4) Moisture resistance test The mirror coated with the rubber composition was subjected to a cross-cut test defined in JIS R3220 after a predetermined time in an environment of room temperature 85 ° C and humidity 85% to confirm adhesion. Evaluation was performed according to the following evaluation criteria.
○: no peeling, ×: peeling

(Examples 2-8 and Comparative Examples 1-5)
A rubber composition was obtained by the same method except that the compounding substances were changed as shown in Table 1, and then the rubber composition was measured. The results are shown in Table 2.
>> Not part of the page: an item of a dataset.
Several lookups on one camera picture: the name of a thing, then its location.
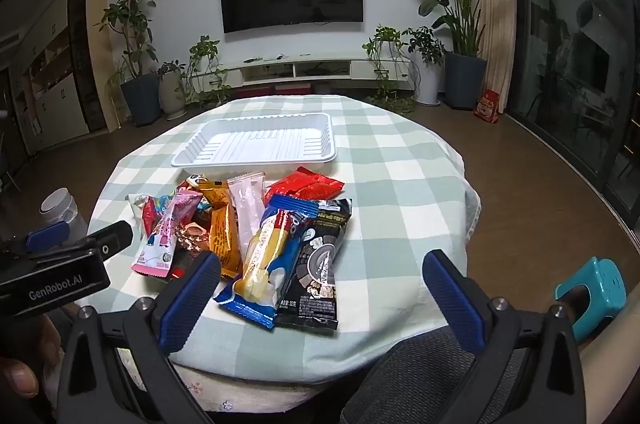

  As shown in Table 2, the rubber composition of the present invention exhibited excellent adhesion to various adherends and was excellent in chemical resistance, water resistance and moisture resistance.

Claims (6)

(A) room temperature liquid ethylene / α-olefin / non-conjugated polyene random copolymer;
(B) a hydrosilyl group-containing compound having at least two hydrosilyl groups in one molecule;
(C) a catalyst for hydrosilylation reaction;
(D) a vinyl group-containing silane coupling agent;
(E) one or more organic metal compounds selected from the group consisting of organic titanium compounds, organic zirconium compounds, and organic aluminum compounds;
A cross-linkable room temperature curable rubber composition comprising: (F) The room temperature curable rubber composition according to claim 1, further comprising a silane coupling agent other than the component (D).   A rubber cured product obtained by crosslinking the rubber composition according to claim 1 or 2 by a hydrosilylation reaction.   A product comprising the rubber composition according to claim 1.   A product using the rubber composition according to claim 1 as a coating agent.   A product using the rubber composition according to claim 1 or 2 as a potting material.